Corpo de um papa já “explodiu” durante velório, entenda

Quando o corpo chegou ao Vaticano, as autoridades chamaram com urgência uma equipe de tanatopraxistas

A morte do papa Francisco em 21 de abril devolveu ao mundo um raro e solene espetáculo: os ritos funerários papais, conduzidos com uma combinação única de tradição, simbolismo e reverência. A Basílica de São Pedro, em Roma, tornou-se novamente o palco de um adeus coletivo, com milhares de fiéis formando longas filas para prestar suas homenagens ao pontífice argentino, o primeiro papa latino-americano da história da Igreja Católica.

O Vaticano expôs o corpo de Francisco por vários dias, seguindo uma prática tradicional que exige rigor técnico na conservação cadavérica — um aspecto sensível e, por vezes, controverso na história da Igreja. Embora os procedimentos atuais utilizem alta sofisticação, nem sempre foi assim. O caso mais emblemático de falha nesse processo ocorreu em 1958, quando morreu o papa Pio XII, também conhecido como Eugenio Pacelli.

O desastre de 1958: quando um funeral virou escândalo

Pio XII morreu em 9 de outubro de 1958, na residência de verão papal em Castel Gandolfo, após uma parada cardíaca. Presente em seus momentos finais estava Riccardo Galeazzi-Lisi, o controverso “arquiatra pontifício” — título reservado ao médico oficial do papa. Envolvido em diversas polêmicas, Galeazzi-Lisi protagonizou uma das maiores vergonhas fúnebres do Vaticano.

Dias antes da morte de Pio XII, o médico vendeu fotos do pontífice hospitalizado à revista francesa Paris Match, atitude vista como profundamente antiética e que já gerava desconforto entre os altos escalões da Santa Sé. Mas o verdadeiro escândalo veio após o falecimento.

“Osmose aromática”: da inspiração cristã à decomposição acelerada

Ignorando métodos clássicos de embalsamamento, Galeazzi-Lisi aplicou uma técnica experimental que dizia ser baseada em práticas dos primeiros cristãos: a chamada “osmose aromática”. O procedimento envolvia a aplicação de óleos, ervas e resinas sobre o corpo, envolto em celofane — numa tentativa de conservá-lo de forma “natural” e “sagrada”.

O que se seguiu foi um colapso total. O calor do outono romano acelerou o processo de decomposição. Já na primeira noite, o corpo começou a inchar devido ao acúmulo de gases. O odor tornou-se insuportável. Guardas papais desmaiavam, e os turnos de vigilância foram reduzidos. Mas o pior ainda estava por vir.

LEIA MAIS:

Durante o traslado do cadáver até o Vaticano, uma explosão dentro do caixão — causada pela pressão interna dos gases — apavorou os ocupantes do veículo. O cortejo foi interrompido às pressas na Arquibasílica de São João de Latrão, onde tentaram conter os danos. Mas era tarde: o corpo apresentava sinais graves de decomposição, como pele enegrecida, músculos faciais colapsados e um “sorriso macabro”, como descreveria depois o historiador Antonio Margheriti.

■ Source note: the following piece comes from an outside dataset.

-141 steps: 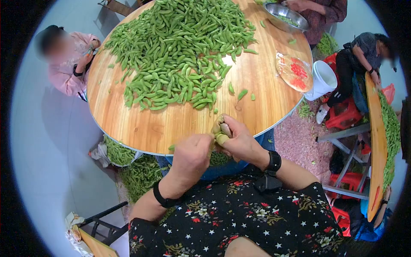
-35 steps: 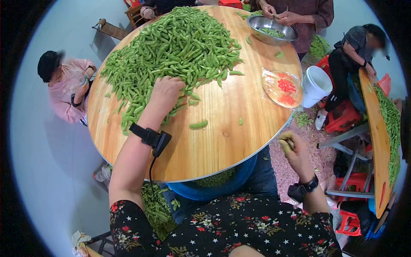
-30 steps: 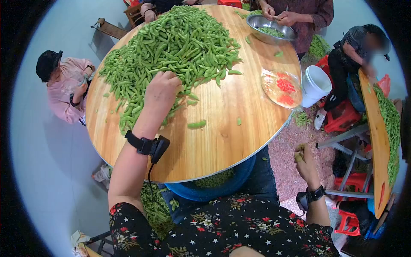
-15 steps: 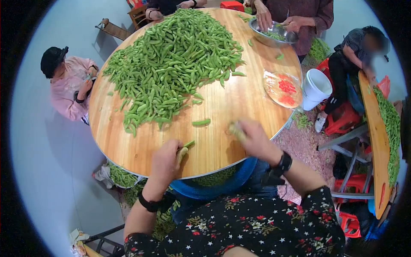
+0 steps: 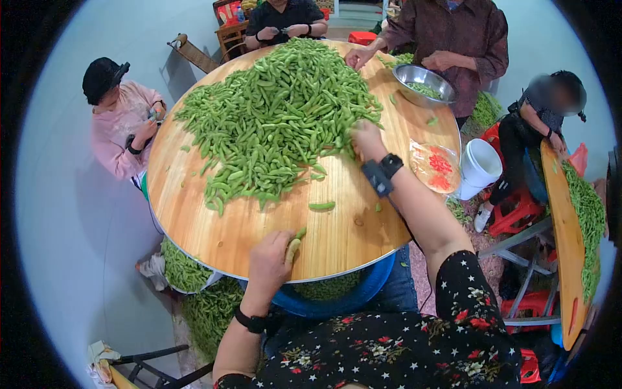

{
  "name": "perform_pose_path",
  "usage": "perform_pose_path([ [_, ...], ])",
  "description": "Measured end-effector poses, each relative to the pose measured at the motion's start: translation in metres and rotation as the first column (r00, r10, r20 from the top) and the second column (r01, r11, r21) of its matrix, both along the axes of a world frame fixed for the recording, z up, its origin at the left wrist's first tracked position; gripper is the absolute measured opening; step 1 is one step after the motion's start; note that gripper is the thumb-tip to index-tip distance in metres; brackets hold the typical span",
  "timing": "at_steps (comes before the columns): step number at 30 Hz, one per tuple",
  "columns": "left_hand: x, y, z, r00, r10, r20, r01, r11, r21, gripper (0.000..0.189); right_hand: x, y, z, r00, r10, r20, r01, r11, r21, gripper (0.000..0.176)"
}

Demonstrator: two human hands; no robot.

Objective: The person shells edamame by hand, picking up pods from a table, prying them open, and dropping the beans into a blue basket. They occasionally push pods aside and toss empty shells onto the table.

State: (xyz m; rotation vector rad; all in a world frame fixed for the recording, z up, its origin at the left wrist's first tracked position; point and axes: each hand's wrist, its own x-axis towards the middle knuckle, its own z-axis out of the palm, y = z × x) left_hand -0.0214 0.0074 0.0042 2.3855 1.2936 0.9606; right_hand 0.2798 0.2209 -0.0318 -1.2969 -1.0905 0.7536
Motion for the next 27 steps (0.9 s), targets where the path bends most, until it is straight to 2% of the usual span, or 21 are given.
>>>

Intervenção emergencial e punição exemplar

Quando o corpo chegou ao Vaticano, as autoridades chamaram com urgência uma equipe de tanatopraxistas. Os profissionais realizaram um novo embalsamamento e aplicaram uma máscara de cera e látex no rosto de Pio XII para disfarçar os danos. Mesmo assim, durante os nove dias de velório, o corpo do pontífice permaneceu inchado e desfigurado, o que causou grande constrangimento entre os presentes.

O episódio marcou de forma definitiva o destino de Galeazzi-Lisi. Embora ninguém o tenha responsabilizado formalmente pela decomposição, os cardeais decidiram expulsá-lo do Vaticano antes mesmo do início do conclave que elegeu João XXIII. Galeazzi-Lisi morreu em 1968 e nunca mais voltou a exercer funções ligadas à Igreja.

Aprendizado institucional e modernização

Desde então, o Vaticano adotou procedimentos mais rígidos. O funeral de João XXIII, em 1963, marcou uma virada nesse sentido. Embalsamado pelo professor Gennaro Goglia com uma solução de formaldeído injetada pelas artérias, o corpo foi mantido em perfeito estado durante todo o luto. O sucesso consolidou os protocolos que continuam sendo usados até hoje.

No caso do papa Francisco, fontes do Vaticano confirmaram o uso de métodos modernos de preservação, respeitando os avanços científicos e a tradição católica. A grande afluência de fiéis e a presença de líderes mundiais, incluindo o presidente brasileiro Luiz Inácio Lula da Silva, que desembarcou em Roma acompanhado por ministros e parlamentares, reforçam a dimensão histórica do evento.